Investors eyeing China’s retail sector might take heart at such news. Rosy headline statistics, however, increasingly have diverged from on-the-ground experience for many retailers and mall operators, some of whom report weak or even declining same-store sales growth.

How can investors account for the gap between official retail sector statistics and property performance? JLL’s analysis has shed light on a range of factors:

China uses a very broad definition of ‘retail’. China’s strong retail figures come from an indicator called “Retail sales of consumer goods,” which the National Bureau of Statistics (NBS) explicitly defines as not just including goods sold to households for private consumption, but also wholesale sales and government procurement. This wide reach dilutes the indicator’s precision as a measure of demand by every day shoppers.

Malls account for a tiny share of overall retail. My colleague Steven McCord has extrapolated from JLL’s database of malls in major cities to estimate that the country’s prime-quality mall sector supplies only about one-twentieth of overall retail sales.
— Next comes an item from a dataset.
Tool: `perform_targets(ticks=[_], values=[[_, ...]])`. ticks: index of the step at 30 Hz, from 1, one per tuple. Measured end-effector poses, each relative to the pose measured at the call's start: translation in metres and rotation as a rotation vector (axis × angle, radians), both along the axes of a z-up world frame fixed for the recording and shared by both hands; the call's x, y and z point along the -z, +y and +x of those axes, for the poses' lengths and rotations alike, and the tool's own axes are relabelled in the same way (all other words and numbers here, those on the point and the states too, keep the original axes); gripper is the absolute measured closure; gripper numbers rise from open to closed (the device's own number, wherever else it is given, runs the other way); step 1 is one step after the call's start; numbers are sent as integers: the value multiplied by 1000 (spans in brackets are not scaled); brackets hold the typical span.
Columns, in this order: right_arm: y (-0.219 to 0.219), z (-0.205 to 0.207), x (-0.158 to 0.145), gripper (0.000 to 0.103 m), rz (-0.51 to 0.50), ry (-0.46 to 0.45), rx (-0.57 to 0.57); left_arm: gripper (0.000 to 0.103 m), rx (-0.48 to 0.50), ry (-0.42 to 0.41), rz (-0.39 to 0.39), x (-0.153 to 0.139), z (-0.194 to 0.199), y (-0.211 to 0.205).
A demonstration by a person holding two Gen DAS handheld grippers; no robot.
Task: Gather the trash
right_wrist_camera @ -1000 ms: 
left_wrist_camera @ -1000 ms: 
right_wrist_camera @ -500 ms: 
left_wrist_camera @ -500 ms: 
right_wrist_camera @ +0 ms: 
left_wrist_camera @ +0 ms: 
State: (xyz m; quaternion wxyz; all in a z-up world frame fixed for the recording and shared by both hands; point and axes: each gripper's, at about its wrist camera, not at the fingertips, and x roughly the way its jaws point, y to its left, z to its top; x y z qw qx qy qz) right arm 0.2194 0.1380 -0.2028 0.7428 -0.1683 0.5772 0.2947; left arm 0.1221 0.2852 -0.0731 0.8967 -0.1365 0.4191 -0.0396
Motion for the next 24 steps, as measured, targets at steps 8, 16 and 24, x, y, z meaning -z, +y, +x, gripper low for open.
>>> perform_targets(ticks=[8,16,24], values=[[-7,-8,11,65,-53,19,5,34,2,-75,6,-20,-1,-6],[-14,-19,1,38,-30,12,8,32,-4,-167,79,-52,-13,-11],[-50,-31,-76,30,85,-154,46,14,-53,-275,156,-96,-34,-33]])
It’s entirely possible that strong headline figures reflect strength in parts of the remaining 95%, with slow growth in the mall sector making only limited impact.


Online is soaking up much of the growth. This point is beyond dispute, borne out by reams of reports showing that e-commerce’s rapid growth has come at the expense of traditional retail. Yet with the online sector accounting for only 13% of China’s retail, this explanation alone is insufficient to explain fully the disparity in headline statistics.

Strength in non-mall product types is propping up retail figures. The overall retail figures get all the headlines, but NBS’s regular detailed data releases (available in English) are more useful, providing category breakdowns for retail enterprises whose revenues exceed a certain threshold. Over the first half of 2016, appliances, clothing, and jewelry – all common goods in malls – saw sales slow sharply compared to 2015. Only three product types saw sales accelerate, and two of them were automobiles and petroleum products – these two huge categories together account for nearly a fifth of all retail sales, but malls haven’t benefited since consumers don’t buy cars or petrol in them. The third product category to improve was food, which partly reflects heightened inflation, but may also help explain why mall operators have been rushing to boost F&B offerings in their tenant mixes.

Looking ahead, serious students of China’s retail property sector would be well-served by taking time to pore through NBS’ detailed data breakdowns, or directly reviewing annual reports of key retailers and operators. It’s more work, but increasingly necessary in a time when China’s most-cited retail indicator is losing relevance as a measure of health for shopping malls.